Anna Magnani em Roma, Cidade Aberta (1945), de Roberto Rossellini |
A dicotomia “informação/opinião” faz parte da dinâmica do espaço televisivo; cada vez mais é urgente pensar o seus impasses — este texto foi publicado no Diário de Notícias (7 dezembro).
Algumas intervenções recentes nos meios de comunicação têm reflectido a urgência de questionar certas formas de “jornalismo” que estão a poluir as virtudes clássicas de um sistema audiovisual de informação que se quer democrático. Como espectador, não posso deixar de celebrar a muito básica, mas essencial, lucidez e pedagogia de tais intervenções.
Por exemplo, chamando a atenção para o facto de algumas linguagens televisivas funcionarem como ecos automáticos de todo o tipo de agitação verbal ou iconográfica gerado por um partido como o Chega. Porquê e, sobretudo, para quê transformar em compulsão mediática aquilo que, em boa verdade, foi concebido apenas para criar ruído audiovisual?
Cristina Ferreira |
Há outras maneiras de dizer isto, não esquecendo o lugar-comum que todos repetem — “vivemos numa sociedade de imagens” —, mas poucos arriscam pensar. Permito-me, por isso, citar o parágrafo seguinte, a propósito de uma série de “análises” sobre o 25 de Abril.

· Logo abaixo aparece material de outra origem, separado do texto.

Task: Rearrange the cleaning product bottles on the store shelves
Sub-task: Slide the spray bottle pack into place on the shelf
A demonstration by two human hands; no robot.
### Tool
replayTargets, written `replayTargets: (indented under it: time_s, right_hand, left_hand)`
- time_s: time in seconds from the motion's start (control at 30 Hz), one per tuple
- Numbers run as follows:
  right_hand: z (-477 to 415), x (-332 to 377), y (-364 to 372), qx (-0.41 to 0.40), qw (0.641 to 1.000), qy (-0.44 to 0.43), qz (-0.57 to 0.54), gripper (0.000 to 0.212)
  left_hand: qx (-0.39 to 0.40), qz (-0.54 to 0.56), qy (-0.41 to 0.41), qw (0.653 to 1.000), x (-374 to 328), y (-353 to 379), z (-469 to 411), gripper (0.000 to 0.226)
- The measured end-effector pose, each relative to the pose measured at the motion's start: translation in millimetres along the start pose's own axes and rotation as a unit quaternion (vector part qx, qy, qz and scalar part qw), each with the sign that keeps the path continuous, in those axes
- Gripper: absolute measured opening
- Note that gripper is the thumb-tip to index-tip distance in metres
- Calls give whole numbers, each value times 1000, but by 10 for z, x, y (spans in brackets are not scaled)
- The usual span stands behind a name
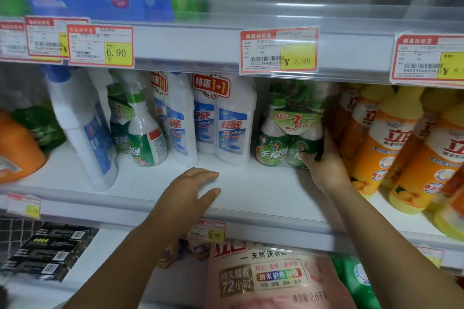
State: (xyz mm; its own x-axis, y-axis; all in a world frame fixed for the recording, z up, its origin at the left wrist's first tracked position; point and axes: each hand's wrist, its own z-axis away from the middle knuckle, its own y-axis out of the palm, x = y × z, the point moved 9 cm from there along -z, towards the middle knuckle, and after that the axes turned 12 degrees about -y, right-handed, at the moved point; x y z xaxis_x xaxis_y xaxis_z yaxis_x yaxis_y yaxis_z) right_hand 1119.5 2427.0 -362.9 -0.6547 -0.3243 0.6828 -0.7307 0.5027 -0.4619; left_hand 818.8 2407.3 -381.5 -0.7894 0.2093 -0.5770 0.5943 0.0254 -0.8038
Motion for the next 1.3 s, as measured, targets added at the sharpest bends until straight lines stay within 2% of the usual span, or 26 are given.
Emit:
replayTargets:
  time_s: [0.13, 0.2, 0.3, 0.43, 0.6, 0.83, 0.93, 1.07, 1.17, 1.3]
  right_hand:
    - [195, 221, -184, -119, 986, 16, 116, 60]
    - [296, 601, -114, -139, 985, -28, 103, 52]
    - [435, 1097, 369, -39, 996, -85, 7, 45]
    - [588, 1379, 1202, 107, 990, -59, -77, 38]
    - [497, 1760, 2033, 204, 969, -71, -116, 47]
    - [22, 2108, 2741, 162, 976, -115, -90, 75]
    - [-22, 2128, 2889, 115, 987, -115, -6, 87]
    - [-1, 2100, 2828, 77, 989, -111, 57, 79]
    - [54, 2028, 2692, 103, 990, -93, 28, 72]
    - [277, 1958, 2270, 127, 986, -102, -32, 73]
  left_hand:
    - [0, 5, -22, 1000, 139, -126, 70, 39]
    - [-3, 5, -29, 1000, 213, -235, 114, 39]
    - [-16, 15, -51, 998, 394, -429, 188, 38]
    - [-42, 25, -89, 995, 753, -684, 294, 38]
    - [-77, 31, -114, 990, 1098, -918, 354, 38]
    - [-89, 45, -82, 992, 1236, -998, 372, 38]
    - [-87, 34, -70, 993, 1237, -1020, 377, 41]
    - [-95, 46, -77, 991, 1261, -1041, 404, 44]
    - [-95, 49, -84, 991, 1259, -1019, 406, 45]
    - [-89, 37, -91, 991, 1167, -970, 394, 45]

“A vaga de debates sobre o 25 de Abril deixa um estranho depósito de amargura. Como se a razão fundamental de tais debates tivesse sido a necessidade de redistribuir culpas, mais do que repensar factos. Cenário de uma ferida familiar com cura adiada. Há nessa sensação incómoda um sinal inevitavelmente revelador: os vencedores do 25 de Abril (militares e políticos) não conseguiram sedimentar um discurso claro — e claramente afirmativo — que penetrasse, sem traumas por resolver, no imaginário colectivo da história, da nossa história.”
Vitorino Nemésio |
Afinal de contas, a democracia tem Cristina Ferreira a dominar os nossos ecrãs, enquanto o Estado Novo propunha Vitorino Nemésio em horário nobre… Dá que pensar, sobretudo se pensarmos também que reflectir sobre os crimes da ditadura salazarista não é o mesmo que encenar o 25 de Abril como a porta de entrada num paraíso sem mácula.
Repito: uma proposta de reflexão deste teor não me coloca do lado de uma “razão” intocável ou indiscutível. Sou apenas sensível à necessidade, de uma só vez política e ética, de não abdicar de pensar o modo como o sistema televisivo passou a ser o principal (o único?) factor de organização da nossa vida social.
Nessa medida, revejo-me ainda e sempre nas palavras serenas de Roberto Rossellini, na altura reflectindo sobre o papel do Estado face à evolução do espaço televisivo: “Devemos exigir que se abra, no seio das televisões europeias, um autêntico debate sobre a missão da televisão, sobre as pesquisas a desenvolver para inventar as novas linguagens que, em função de um grande número de sinais, somos levados a pensar que são aguardadas pela sociedade contemporânea” — são palavras de 1972.